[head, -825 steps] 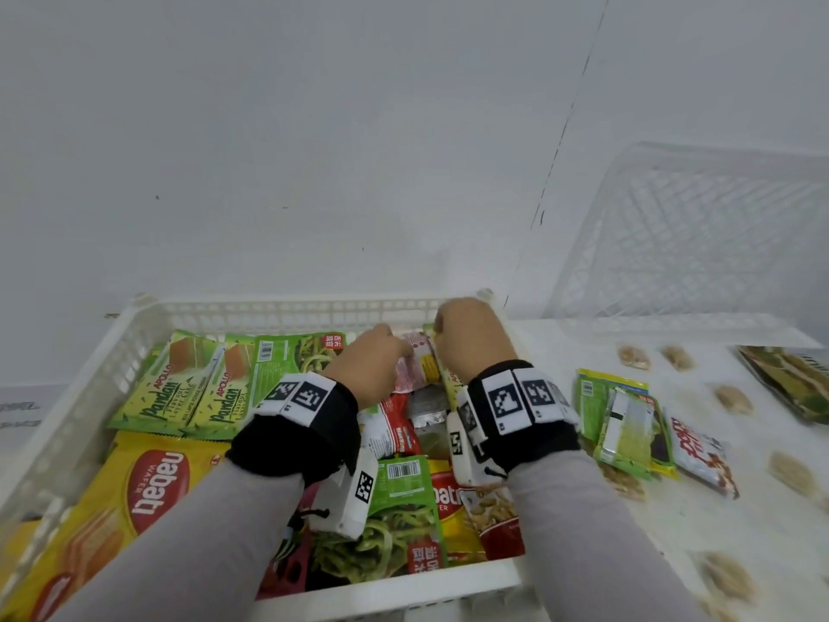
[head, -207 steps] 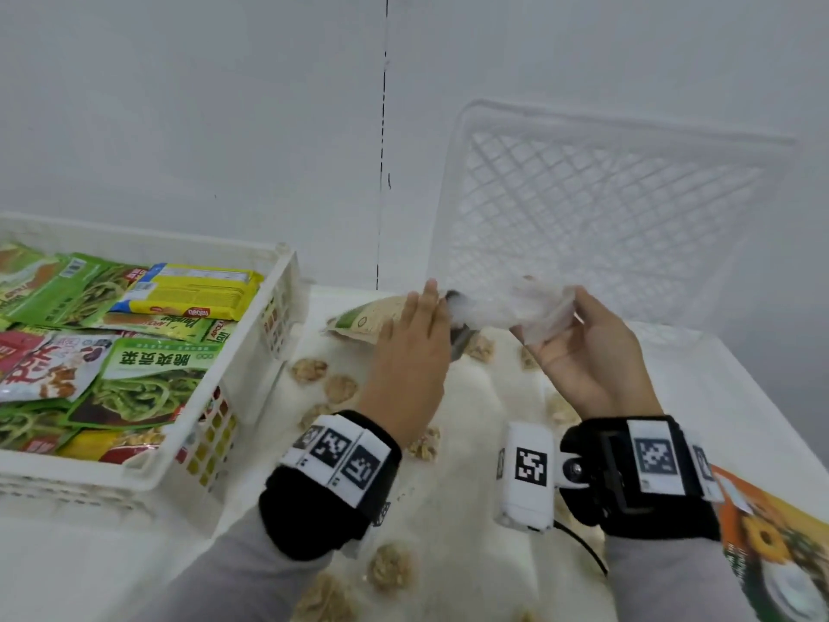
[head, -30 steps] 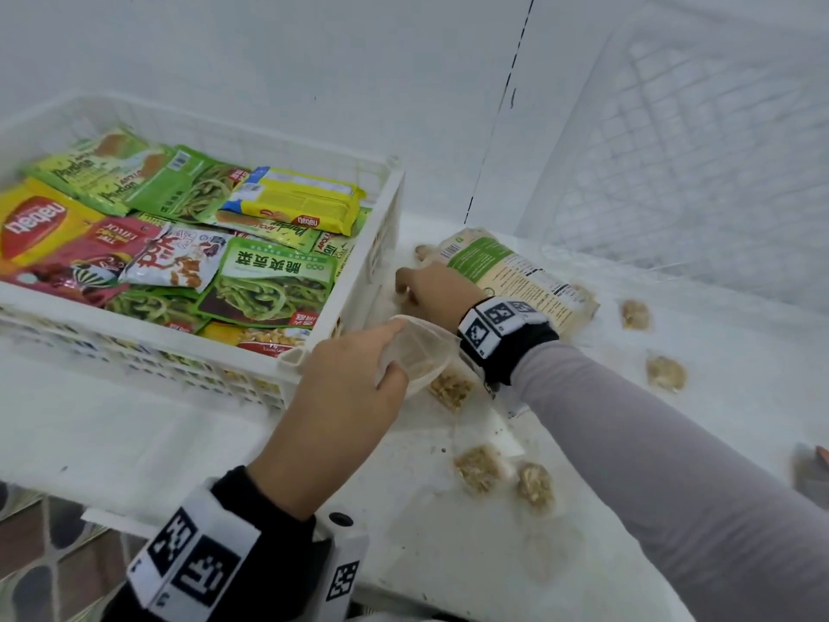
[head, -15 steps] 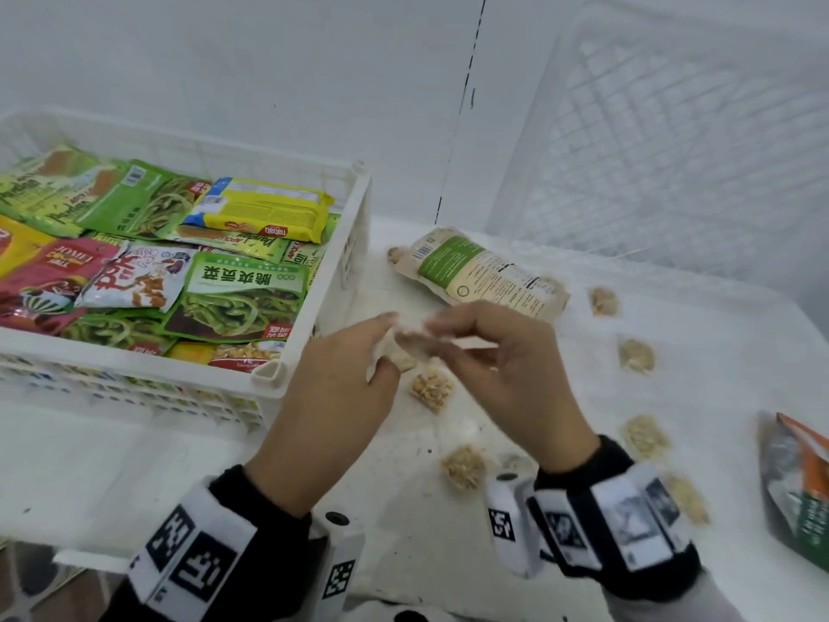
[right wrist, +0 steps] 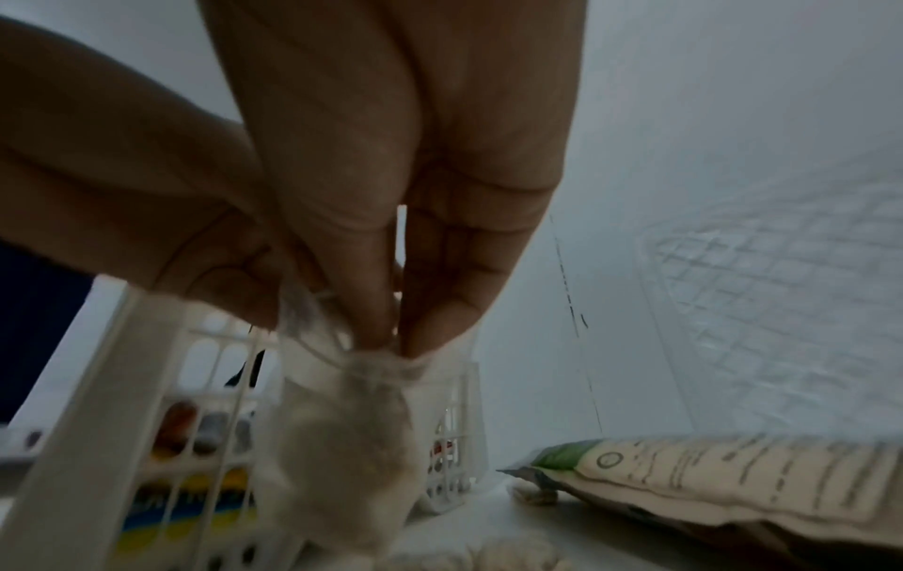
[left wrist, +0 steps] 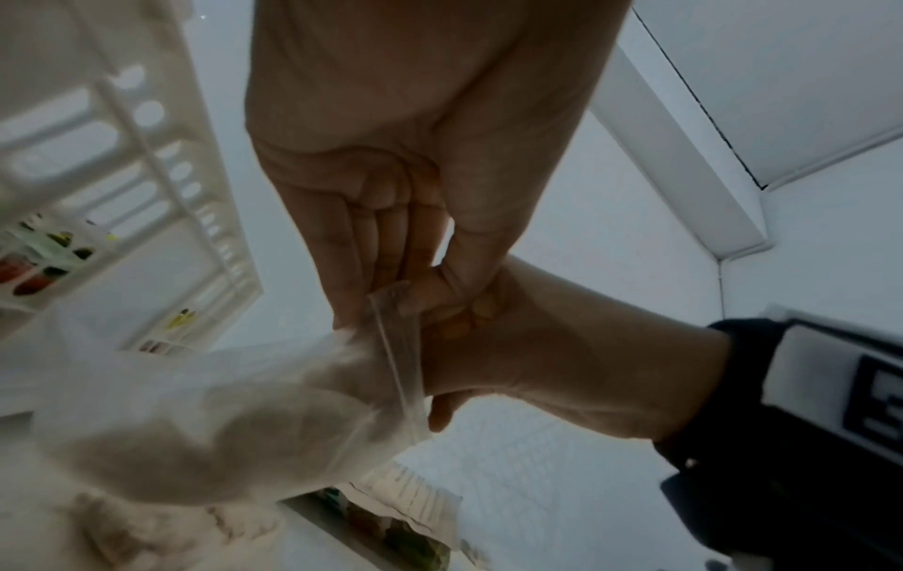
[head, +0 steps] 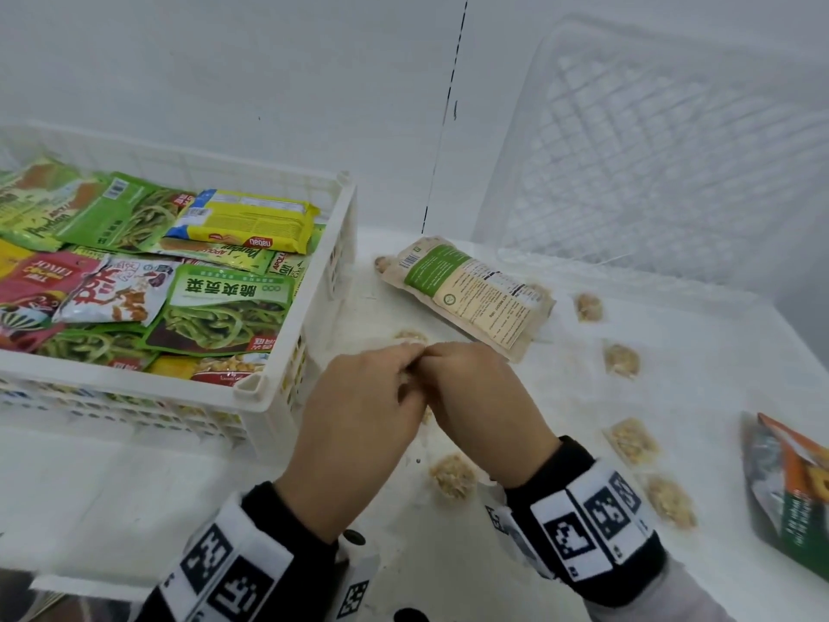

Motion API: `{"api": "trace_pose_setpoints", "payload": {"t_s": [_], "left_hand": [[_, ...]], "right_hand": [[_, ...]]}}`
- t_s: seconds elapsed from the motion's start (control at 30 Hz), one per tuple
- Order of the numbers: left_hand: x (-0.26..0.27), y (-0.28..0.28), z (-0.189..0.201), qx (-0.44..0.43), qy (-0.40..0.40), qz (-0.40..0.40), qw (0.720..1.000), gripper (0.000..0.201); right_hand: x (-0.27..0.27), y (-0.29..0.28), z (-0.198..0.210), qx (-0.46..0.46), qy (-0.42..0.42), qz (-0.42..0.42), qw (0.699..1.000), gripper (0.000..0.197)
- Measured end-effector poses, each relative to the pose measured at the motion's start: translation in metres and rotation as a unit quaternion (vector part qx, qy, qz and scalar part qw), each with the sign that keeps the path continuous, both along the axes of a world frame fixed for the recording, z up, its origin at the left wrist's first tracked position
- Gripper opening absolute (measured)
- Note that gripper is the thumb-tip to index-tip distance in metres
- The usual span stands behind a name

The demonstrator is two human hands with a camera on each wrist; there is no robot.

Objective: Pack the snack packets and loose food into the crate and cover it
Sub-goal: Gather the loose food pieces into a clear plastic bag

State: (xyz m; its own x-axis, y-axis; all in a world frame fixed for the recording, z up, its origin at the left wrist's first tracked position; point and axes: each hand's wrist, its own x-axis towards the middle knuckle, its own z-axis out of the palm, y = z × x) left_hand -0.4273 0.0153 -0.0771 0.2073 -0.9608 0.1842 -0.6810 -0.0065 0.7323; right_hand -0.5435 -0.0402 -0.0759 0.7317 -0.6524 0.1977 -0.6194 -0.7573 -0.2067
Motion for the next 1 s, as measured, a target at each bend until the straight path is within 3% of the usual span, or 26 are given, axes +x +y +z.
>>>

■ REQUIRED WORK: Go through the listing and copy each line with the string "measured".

■ WRITTEN RESPONSE:
- Measured end-effector poses, each relative to the pose measured at the motion's start: translation in metres and rotation as a unit quaternion (vector part qx, qy, qz and scalar part qw), each with the sign that keeps the path continuous, both along the axes of a world frame fixed for the recording, z up, its origin at the left wrist's first tracked position
- Gripper opening absolute (measured)
Motion for the next 1 s, as measured, a target at each bend until the straight path is within 3% of the usual span, or 26 are given, axes +x +y +z.

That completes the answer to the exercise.